Hacker News new | past | comments | ask | show | jobs | submit login
BARF – A Binary Analysis and Reverse Engineering Framework (github.com)
91 points by galapago on Apr 8, 2015 | hide | past | web | favorite | 27 comments

Neat! I started with radare2 recently - quite a steep learning curve, but once you understand that it works like VIM (: command etc..) , you are flying ! Worth spending time on learning it. Just make sure you are pulling from git daily as they make several commits/day. Did few CTFs with it (i.e. - trying to learn on tool, but know it well), it can binary patch, detect variables/arguments to functions, and you can rename both args and function names which makes it even easier to read. The only problem is that documentation sucks. You have "cursor mode" so you can essentially move line by line in your asm view, hit return on jump and it moves you to jump location (I like that). It also has ascii-based graph, I do VV (that's the command), it prints the graph, from there you can move between jumps/calls by pressing tab, but even better - if you press t (for true) it moves you to the block that would be followed if jump/call was taken, and f (for false) if it wasn't - also very neat. And that's probably like 1% of what it can do, amazing project.

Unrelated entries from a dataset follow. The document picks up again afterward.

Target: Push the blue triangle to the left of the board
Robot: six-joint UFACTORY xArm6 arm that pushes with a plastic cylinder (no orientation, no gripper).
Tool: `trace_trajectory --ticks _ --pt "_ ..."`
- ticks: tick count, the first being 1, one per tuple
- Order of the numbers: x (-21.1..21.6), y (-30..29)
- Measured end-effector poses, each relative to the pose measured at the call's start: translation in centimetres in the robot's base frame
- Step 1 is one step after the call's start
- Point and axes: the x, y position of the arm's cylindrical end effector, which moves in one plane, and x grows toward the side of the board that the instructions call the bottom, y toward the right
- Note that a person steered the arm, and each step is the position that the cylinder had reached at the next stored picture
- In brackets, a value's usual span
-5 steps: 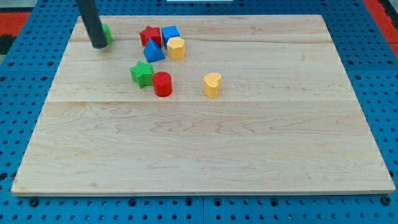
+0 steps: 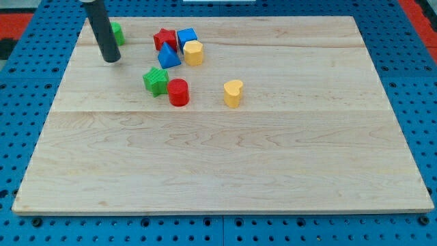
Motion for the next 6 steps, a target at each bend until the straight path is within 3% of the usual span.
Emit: trace_trajectory --ticks 2,3,4,5,6 --pt "1.8 10.9" --pt "1.4 12.7" --pt "-2.2 10.6" --pt "-2.8 5.1" --pt "0.4 6.4"
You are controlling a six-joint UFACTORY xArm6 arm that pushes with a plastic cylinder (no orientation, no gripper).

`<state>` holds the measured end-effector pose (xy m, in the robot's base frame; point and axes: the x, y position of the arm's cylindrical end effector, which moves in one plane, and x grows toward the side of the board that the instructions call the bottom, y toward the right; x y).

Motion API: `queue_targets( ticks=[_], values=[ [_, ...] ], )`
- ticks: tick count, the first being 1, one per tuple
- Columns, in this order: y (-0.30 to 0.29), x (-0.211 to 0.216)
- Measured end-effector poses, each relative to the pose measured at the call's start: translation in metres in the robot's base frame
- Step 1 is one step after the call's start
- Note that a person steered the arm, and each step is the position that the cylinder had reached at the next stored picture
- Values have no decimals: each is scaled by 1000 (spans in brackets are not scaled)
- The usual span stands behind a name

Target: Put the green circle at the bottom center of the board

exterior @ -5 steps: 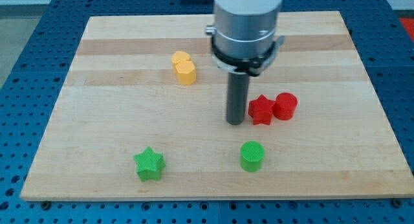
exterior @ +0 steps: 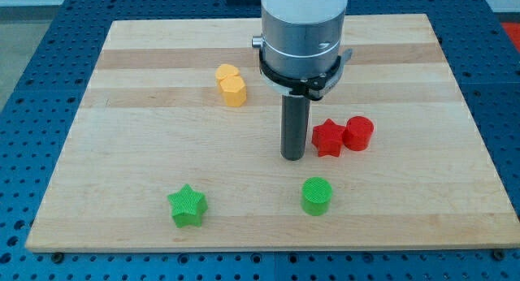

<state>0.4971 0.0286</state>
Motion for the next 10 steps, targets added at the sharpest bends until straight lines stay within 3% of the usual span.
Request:
queue_targets(
  ticks=[4, 10],
  values=[
    [87, 41],
    [67, 63]
  ],
)
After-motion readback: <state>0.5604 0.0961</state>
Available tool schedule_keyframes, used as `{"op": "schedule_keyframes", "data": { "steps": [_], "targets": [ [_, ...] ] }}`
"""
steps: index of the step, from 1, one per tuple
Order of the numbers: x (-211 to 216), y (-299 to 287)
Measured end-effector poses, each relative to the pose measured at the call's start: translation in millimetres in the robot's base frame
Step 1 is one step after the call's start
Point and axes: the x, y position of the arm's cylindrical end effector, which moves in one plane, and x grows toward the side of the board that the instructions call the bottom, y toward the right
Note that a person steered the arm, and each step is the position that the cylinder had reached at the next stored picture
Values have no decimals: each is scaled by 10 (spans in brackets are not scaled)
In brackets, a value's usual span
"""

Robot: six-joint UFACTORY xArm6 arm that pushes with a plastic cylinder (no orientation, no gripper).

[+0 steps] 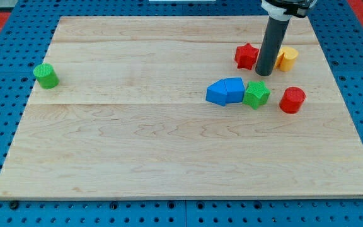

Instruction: Place the green star at the bottom of the blue blocks

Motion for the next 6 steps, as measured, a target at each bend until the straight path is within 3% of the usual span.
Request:
{"op": "schedule_keyframes", "data": {
  "steps": [2, 3, 4, 6],
  "targets": [
    [73, 20],
    [151, 687],
    [382, 388],
    [873, -1061]
  ]
}}
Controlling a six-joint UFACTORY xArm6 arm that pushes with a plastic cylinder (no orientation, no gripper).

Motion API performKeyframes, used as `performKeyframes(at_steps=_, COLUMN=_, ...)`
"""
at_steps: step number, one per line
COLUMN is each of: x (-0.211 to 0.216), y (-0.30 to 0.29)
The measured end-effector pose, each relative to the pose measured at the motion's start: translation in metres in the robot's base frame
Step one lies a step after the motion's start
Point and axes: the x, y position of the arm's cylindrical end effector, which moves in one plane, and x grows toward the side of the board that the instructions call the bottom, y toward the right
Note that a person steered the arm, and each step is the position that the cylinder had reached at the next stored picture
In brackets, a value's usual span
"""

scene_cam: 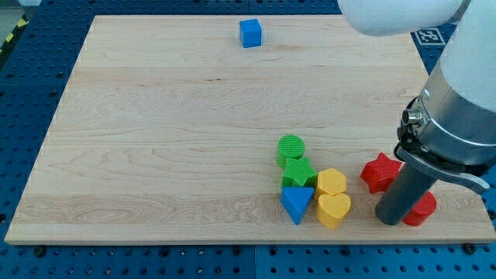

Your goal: Place the red star above the red circle

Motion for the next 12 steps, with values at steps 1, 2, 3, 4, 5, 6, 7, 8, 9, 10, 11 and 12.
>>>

"Not in here mister! This is a Mercedes!"

Can anyone recommend a good tool for exploring and decoding other binary formats? I am interested in analysis of non-code binary data.

Maybe binglide (https://github.com/wapiflapi/binglide). A few alternative are also detailed in its README

What a great project. Thanks for sharing.

Sweetscape's 010 Editor [1] is very nice, but it's not free.

[1] http://www.sweetscape.com/010editor/

What binary formats are you interested in? For my graduate thesis I had to read a lot about JPG, PNG, SQLite3 and MS-OLE file formats and I could give you some references to read from and shamelessly link to my github project where you can find some tools related to this (and others) file formats.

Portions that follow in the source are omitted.